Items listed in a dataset
—————

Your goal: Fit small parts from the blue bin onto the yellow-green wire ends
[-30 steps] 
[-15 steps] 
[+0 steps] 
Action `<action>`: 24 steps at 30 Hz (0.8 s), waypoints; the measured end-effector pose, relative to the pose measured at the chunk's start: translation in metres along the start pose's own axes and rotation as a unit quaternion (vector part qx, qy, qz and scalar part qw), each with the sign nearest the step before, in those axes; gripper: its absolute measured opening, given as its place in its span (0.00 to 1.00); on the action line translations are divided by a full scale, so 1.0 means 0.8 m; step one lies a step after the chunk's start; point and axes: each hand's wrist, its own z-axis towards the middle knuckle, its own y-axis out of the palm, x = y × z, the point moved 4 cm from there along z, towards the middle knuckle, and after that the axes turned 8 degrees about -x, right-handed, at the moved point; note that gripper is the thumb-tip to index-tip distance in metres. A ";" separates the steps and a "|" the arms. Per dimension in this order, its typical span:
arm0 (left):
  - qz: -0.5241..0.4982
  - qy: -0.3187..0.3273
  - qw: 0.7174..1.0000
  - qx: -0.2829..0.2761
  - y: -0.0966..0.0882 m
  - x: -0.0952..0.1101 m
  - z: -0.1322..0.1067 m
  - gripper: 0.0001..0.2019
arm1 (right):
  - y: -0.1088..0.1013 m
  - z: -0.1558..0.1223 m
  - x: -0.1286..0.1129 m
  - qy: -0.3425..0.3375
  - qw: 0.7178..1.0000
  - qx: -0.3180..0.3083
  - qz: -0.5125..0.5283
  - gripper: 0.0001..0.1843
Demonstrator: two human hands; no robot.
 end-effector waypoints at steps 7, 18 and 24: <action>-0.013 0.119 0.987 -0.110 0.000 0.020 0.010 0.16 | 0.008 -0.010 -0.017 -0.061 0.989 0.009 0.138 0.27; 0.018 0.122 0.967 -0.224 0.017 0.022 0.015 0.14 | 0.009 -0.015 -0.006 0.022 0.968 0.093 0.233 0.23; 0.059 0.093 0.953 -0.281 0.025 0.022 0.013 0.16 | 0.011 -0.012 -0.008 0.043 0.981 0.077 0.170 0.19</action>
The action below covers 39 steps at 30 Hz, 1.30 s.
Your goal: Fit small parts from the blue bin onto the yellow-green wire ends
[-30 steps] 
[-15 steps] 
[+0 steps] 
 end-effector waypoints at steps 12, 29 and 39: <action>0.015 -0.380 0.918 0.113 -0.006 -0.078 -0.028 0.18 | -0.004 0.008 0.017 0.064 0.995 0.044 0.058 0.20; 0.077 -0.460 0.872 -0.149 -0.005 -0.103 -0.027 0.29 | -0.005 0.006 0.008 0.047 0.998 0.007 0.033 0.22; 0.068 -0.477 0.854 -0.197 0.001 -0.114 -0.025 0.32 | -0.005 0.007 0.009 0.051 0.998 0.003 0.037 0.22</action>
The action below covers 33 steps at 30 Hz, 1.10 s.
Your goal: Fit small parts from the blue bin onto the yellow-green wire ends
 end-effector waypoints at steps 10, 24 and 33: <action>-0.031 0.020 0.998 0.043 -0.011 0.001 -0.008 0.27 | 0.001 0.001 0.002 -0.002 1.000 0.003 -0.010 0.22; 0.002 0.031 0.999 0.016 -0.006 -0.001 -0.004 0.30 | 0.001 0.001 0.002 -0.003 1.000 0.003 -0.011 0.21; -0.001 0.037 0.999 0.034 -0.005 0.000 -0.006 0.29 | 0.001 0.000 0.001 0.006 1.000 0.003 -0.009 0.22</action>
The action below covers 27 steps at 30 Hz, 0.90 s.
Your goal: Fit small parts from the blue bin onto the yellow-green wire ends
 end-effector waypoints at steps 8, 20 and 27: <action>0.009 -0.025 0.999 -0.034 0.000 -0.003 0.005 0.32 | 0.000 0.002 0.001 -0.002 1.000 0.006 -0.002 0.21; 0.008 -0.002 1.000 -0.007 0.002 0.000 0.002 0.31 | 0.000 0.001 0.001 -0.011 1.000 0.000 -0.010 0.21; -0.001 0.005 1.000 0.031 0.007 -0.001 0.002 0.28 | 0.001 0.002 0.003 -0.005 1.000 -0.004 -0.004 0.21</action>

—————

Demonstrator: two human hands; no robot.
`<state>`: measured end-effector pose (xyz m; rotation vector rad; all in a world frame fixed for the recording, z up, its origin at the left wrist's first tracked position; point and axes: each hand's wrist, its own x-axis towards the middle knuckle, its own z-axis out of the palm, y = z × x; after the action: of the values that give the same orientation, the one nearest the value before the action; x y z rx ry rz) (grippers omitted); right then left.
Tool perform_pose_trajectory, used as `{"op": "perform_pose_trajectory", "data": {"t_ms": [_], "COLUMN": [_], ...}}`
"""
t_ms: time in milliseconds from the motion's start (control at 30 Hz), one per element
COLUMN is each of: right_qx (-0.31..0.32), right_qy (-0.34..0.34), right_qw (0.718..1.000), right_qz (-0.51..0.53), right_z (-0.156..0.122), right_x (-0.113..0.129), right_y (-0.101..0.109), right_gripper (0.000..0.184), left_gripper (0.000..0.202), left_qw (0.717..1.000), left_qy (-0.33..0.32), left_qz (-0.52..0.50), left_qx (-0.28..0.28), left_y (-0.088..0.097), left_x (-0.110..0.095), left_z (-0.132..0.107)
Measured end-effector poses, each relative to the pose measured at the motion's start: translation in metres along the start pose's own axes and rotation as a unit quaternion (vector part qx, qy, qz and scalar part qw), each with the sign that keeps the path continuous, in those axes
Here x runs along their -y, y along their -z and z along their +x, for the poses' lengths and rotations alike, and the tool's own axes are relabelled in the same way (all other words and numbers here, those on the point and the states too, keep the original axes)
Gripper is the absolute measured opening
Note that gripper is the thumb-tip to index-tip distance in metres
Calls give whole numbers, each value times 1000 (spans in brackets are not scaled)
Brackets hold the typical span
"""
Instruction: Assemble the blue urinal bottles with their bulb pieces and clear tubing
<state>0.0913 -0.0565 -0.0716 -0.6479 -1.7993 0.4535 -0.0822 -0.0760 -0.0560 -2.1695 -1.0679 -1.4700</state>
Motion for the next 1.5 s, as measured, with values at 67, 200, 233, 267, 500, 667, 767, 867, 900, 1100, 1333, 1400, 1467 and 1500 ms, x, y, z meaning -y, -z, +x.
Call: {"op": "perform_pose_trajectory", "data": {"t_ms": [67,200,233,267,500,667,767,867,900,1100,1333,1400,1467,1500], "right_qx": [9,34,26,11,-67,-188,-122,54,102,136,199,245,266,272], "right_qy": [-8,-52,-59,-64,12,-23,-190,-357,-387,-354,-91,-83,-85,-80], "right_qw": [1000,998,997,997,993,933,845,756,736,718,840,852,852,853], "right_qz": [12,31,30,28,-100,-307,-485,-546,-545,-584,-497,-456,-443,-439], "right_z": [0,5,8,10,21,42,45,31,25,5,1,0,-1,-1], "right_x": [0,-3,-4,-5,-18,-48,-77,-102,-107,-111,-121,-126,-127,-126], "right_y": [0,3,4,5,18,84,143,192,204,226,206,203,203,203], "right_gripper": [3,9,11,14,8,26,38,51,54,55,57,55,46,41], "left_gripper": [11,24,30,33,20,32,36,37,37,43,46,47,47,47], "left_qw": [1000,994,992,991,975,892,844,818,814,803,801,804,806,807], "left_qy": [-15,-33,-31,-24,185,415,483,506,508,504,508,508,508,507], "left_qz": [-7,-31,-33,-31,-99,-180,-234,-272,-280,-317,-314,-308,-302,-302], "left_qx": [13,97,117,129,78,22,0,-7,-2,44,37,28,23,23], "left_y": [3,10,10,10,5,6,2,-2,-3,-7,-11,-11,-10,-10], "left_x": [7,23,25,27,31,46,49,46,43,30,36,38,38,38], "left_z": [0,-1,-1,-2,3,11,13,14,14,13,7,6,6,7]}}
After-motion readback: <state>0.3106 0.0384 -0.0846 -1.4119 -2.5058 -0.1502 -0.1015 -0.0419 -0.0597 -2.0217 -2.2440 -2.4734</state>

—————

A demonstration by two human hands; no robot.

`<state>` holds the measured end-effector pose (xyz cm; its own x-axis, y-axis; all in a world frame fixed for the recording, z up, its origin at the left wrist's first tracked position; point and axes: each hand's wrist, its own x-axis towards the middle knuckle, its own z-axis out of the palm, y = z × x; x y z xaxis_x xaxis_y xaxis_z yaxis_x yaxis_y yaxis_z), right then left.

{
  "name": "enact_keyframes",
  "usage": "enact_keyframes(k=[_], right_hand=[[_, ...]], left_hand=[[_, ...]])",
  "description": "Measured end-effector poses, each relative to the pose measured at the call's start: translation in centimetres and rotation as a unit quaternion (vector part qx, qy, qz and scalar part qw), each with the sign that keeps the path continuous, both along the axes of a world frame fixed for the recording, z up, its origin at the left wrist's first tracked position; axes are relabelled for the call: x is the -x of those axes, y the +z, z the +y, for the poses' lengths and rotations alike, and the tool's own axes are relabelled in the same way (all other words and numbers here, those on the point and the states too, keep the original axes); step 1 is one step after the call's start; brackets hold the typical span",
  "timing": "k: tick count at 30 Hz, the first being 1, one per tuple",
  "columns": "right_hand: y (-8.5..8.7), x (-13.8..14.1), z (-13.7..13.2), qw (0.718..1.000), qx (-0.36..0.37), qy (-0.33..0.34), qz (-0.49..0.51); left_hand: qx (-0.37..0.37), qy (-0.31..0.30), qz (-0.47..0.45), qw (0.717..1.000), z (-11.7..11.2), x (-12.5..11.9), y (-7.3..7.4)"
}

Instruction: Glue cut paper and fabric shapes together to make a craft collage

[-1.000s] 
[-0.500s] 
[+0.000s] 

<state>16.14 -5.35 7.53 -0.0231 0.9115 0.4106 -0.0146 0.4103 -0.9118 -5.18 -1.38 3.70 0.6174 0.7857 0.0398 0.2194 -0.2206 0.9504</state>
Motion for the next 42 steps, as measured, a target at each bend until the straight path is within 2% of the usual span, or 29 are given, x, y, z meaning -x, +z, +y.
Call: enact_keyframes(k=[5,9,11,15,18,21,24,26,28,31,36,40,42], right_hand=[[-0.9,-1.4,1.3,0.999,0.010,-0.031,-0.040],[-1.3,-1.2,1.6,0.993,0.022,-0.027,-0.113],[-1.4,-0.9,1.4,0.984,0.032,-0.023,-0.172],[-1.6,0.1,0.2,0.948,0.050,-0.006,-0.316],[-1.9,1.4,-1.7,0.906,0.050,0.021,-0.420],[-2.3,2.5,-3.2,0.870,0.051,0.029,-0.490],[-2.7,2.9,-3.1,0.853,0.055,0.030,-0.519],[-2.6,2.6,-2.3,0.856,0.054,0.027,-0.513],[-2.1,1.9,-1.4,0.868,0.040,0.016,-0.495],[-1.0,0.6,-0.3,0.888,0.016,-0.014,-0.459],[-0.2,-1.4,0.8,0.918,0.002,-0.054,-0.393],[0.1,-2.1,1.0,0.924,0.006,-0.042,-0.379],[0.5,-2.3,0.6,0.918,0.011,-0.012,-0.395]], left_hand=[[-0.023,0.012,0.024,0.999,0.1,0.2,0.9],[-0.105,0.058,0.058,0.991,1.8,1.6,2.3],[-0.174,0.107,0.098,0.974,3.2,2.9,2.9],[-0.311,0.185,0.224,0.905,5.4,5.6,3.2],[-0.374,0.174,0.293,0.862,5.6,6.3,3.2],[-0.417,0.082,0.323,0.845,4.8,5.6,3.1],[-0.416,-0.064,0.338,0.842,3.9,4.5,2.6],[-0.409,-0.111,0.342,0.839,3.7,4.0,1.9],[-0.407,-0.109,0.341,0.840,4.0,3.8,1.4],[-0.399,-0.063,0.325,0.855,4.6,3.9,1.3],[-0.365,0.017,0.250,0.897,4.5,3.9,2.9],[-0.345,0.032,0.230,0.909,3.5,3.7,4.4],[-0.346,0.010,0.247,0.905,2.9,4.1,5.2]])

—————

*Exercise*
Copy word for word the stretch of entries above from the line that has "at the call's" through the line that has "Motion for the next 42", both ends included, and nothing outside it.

*Written answer*
  "description": "Measured end-effector poses, each relative to the pose measured at the call's start: translation in centimetres and rotation as a unit quaternion (vector part qx, qy, qz and scalar part qw), each with the sign that keeps the path continuous, both along the axes of a world frame fixed for the recording, z up, its origin at the left wrist's first tracked position; axes are relabelled for the call: x is the -x of those axes, y the +z, z the +y, for the poses' lengths and rotations alike, and the tool's own axes are relabelled in the same way (all other words and numbers here, those on the point and the states too, keep the original axes); step 1 is one step after the call's start; brackets hold the typical span",
  "timing": "k: tick count at 30 Hz, the first being 1, one per tuple",
  "columns": "right_hand: y (-8.5..8.7), x (-13.8..14.1), z (-13.7..13.2), qw (0.718..1.000), qx (-0.36..0.37), qy (-0.33..0.34), qz (-0.49..0.51); left_hand: qx (-0.37..0.37), qy (-0.31..0.30), qz (-0.47..0.45), qw (0.717..1.000), z (-11.7..11.2), x (-12.5..11.9), y (-7.3..7.4)"
}

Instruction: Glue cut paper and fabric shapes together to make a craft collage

[-1.000s] 
[-0.500s] 
[+0.000s] 

<state>16.14 -5.35 7.53 -0.0231 0.9115 0.4106 -0.0146 0.4103 -0.9118 -5.18 -1.38 3.70 0.6174 0.7857 0.0398 0.2194 -0.2206 0.9504</state>
Motion for the next 42 steps, as measured, a target at each bend until the straight path is within 2% of the usual span, or 29 are given, x, y, z meaning -x, +z, +y.

This finishes the output for the exercise.